さらに「クエリ」というポップアップメニューも追加され、上図の「A」というアイコンをクリックすれば、自分が実行した検索条件を「クエリ」として保存しておくことも可能です。また、あらかじめいつくかの「クエリ」も用意されています(上図「B」参照)。
※「クエリ」とは、「 質問する」「問い合わせる」 という意味で、データベースから、条件を指定したデータを取り出すための命令のことです。
これまでの 「カナを区別」「単語として検索」「半角・全角を区別」「大文字と小文字を区別」というチェックボックスは、アイコン化され、さらに 複数のアイコンも追加されています。上図「C」の左から
「ロックされたレイヤーを含める(検索のみ)」「ロックされたストーリーを含める(検索のみ)」「非表示のレイヤーを含める」「マスターページを含める」「脚注を含める」ボタンとなります。

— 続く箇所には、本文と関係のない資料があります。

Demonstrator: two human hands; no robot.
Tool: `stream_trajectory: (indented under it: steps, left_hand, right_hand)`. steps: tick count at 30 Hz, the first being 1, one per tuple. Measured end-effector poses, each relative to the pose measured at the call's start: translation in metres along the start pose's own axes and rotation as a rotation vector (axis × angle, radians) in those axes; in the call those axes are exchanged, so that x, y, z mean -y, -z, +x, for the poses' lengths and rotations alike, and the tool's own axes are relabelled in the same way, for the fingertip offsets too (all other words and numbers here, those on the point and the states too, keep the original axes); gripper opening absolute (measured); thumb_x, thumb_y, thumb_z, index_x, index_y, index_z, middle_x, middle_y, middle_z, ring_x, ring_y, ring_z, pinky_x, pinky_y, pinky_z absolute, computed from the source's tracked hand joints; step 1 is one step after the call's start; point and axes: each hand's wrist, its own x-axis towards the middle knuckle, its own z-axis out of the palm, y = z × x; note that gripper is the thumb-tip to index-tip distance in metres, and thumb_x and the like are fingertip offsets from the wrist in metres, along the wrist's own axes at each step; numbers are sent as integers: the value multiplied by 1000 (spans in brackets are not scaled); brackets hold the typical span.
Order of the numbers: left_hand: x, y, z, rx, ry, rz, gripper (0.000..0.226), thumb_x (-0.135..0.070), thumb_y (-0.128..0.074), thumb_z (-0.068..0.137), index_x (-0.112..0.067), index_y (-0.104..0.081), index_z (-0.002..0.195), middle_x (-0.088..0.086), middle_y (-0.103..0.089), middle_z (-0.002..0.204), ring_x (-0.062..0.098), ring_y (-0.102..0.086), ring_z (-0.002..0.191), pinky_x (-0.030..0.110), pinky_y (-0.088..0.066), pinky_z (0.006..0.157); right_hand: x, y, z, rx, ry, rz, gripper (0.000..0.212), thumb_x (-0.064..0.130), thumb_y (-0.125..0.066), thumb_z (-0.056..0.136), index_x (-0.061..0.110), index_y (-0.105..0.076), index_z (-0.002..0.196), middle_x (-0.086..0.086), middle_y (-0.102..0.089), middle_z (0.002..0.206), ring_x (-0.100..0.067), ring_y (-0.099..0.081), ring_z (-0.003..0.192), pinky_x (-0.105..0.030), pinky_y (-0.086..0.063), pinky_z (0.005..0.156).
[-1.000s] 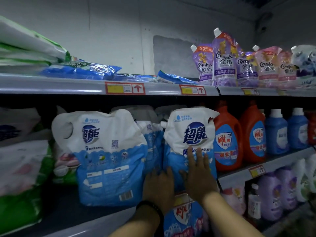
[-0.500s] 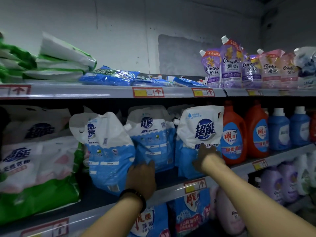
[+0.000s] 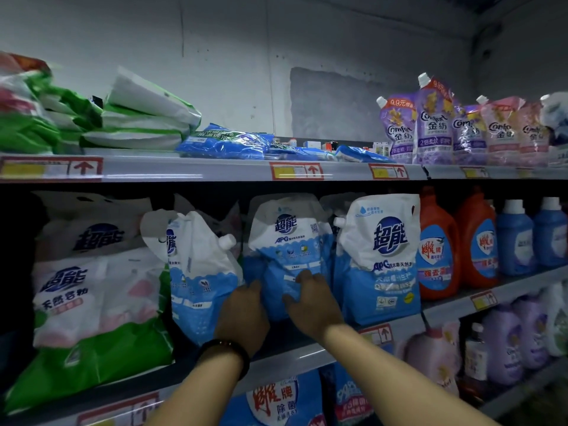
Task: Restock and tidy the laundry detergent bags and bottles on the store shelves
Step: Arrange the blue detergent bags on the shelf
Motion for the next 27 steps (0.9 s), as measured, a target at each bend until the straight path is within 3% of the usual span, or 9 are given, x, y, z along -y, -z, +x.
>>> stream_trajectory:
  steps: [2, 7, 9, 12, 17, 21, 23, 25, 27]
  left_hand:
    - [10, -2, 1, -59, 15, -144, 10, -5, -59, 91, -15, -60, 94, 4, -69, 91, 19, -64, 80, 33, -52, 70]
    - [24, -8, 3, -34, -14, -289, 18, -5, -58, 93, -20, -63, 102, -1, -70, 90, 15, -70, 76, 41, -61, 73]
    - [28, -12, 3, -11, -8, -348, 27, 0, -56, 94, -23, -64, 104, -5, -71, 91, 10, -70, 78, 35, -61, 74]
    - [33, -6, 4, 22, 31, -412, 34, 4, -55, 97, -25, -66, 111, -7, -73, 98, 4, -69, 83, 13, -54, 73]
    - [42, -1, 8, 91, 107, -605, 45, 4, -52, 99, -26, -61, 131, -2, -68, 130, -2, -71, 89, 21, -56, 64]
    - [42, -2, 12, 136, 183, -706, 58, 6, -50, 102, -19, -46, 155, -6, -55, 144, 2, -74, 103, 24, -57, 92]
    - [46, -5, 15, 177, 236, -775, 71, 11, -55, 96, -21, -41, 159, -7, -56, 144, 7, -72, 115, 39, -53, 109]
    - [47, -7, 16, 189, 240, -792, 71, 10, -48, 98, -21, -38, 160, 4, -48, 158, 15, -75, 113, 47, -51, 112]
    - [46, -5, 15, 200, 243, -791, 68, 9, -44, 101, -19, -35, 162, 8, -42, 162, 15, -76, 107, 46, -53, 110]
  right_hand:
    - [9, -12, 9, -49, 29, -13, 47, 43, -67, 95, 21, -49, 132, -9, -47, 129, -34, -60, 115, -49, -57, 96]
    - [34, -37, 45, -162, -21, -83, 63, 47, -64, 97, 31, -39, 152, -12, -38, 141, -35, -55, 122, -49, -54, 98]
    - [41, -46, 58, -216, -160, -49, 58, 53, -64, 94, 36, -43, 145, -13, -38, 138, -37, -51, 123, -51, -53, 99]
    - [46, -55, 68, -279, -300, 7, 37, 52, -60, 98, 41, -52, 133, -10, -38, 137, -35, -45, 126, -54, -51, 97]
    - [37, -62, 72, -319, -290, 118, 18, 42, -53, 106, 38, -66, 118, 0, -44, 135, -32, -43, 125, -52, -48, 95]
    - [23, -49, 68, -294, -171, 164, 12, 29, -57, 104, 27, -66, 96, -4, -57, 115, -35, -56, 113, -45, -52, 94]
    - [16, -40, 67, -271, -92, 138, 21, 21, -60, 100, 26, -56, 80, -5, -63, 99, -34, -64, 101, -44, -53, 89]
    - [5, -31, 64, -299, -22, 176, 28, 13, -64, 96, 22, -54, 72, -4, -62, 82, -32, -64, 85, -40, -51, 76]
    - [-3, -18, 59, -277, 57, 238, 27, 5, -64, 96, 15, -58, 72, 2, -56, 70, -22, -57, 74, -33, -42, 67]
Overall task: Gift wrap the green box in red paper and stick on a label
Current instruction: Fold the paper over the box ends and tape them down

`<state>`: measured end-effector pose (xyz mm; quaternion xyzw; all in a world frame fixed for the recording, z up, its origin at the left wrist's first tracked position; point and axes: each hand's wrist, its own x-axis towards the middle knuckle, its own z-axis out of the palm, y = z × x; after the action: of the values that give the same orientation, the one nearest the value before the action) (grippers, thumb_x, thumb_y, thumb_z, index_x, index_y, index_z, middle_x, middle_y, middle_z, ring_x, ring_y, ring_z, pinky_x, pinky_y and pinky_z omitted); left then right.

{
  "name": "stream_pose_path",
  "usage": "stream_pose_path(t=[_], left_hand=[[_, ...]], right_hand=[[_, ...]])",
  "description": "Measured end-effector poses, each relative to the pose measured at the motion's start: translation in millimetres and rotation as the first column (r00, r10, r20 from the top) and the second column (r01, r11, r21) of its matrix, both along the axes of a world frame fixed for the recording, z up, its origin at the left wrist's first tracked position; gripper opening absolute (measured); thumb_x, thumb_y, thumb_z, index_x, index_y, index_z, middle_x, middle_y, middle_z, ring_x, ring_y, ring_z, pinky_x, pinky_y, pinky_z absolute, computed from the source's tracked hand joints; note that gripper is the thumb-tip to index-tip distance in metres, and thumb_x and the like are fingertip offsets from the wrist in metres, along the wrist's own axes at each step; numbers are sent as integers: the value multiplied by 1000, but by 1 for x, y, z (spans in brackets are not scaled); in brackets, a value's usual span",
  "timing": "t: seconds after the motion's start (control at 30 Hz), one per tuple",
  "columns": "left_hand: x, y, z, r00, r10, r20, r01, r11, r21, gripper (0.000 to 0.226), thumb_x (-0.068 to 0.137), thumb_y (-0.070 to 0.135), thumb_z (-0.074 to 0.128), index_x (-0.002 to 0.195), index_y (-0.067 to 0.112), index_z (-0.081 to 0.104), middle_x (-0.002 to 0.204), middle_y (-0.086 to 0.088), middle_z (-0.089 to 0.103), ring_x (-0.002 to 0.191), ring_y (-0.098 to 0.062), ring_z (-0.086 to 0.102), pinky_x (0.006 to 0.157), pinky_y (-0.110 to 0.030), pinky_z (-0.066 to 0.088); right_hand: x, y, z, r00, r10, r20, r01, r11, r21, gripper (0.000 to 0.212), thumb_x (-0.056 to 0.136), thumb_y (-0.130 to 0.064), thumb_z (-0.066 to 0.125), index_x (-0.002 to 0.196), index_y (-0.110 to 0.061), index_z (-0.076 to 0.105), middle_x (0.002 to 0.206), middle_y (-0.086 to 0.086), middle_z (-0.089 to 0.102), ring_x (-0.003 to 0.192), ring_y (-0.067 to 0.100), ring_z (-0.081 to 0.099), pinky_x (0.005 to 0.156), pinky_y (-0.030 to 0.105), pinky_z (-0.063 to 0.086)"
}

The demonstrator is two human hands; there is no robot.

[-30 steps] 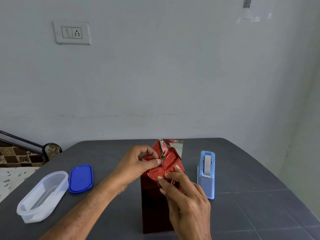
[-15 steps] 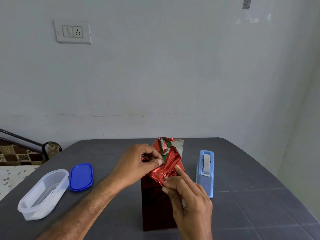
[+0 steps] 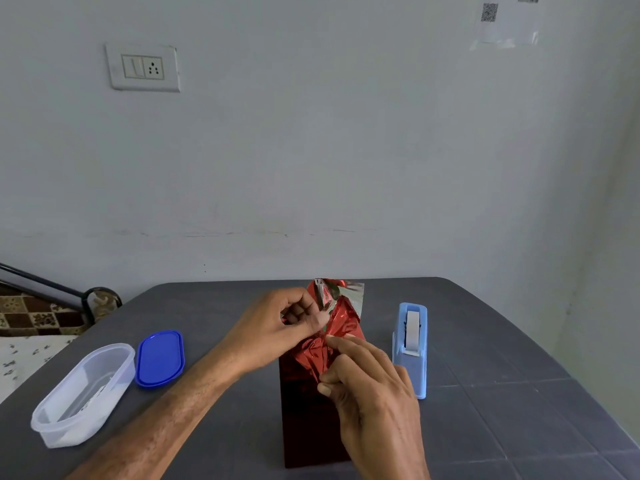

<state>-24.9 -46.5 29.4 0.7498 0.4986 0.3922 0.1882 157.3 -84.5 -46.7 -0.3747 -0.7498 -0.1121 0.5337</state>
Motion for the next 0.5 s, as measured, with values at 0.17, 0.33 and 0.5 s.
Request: stream_pose_path(t=[0.17,0.33,0.5], left_hand=[[11,16,5,985,103,-141,-106,994,-17,56,80,78,64,73,23,70,65,3,67,57,-3,54,60,-29,45],[17,30,4,990,135,-33,-137,988,-77,32,86,46,78,70,19,72,63,6,67,57,-4,54,63,-31,48],[16,29,-5,988,78,131,-66,993,-97,30,86,38,81,71,13,72,61,3,57,58,-7,47,63,-28,41]], right_hand=[[-4,-5,3,999,-18,31,18,1000,6,15,90,-44,61,78,-36,62,122,-21,68,119,7,64,72,33,54],[-3,-6,-2,999,-48,10,49,997,-58,18,78,-33,81,78,-37,63,121,-17,64,86,-3,53,66,28,50],[-2,-6,-4,999,-49,-11,49,997,-57,23,71,-28,85,77,-38,66,120,-18,64,89,-6,39,66,23,45]])
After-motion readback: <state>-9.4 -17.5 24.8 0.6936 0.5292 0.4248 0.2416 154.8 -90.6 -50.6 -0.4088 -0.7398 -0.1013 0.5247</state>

では、新しく追加された機能を見ていきましょう。まずは「GREP」です(下図)。いわゆる「正規表現」を使用した検索と置換が可能となりました。 これにより、これまで不可能だった、検索や置換が可能となります。
例として、末尾に「円」のついた数字のみを目立つようにするため、フォントサイズを大きく、さらに赤字にしたいようなケースで使用してみたいと思います。まずは下図のようなサンプルを用意しました。このサンプルの価格の数字のみを[検索と置換]を使用して、一気に置き換えてみましょう。
まずは[検索と置換]ダイアログで、「GREP」を選択します(下図)。
そして「検索文字列:」を下図赤枠のようにします。
「\d+円」の「\d」は、「ワイルドカード→数字」を選択すると入力され、その名のとおり数字を表します。
「+」は「繰り返し→1回以上」を選択すると入力され、これにより数字が複数回続く文字列を検索できます。
さらに最後に「円」と入力することで、末尾に「円」が付き、数字が複数回連続する文字列が検索できるわけです。
これで、末尾に「円」がつかない他の数字の文字列はヒットしなくなりますので、ヒットした文字列に対して「赤字」という文字スタイルを「置換形式」に設定して、置換を実行したものが下の図となります。末尾に「円」の付いた数字のみが、赤字でフォントサイズも大きくなっているのが分かります。このように「置換文字列:」のポップアップメニューから 目的のものを選択するだけで、これまで不可能だった、かなり高度な検索と置換が可能になります。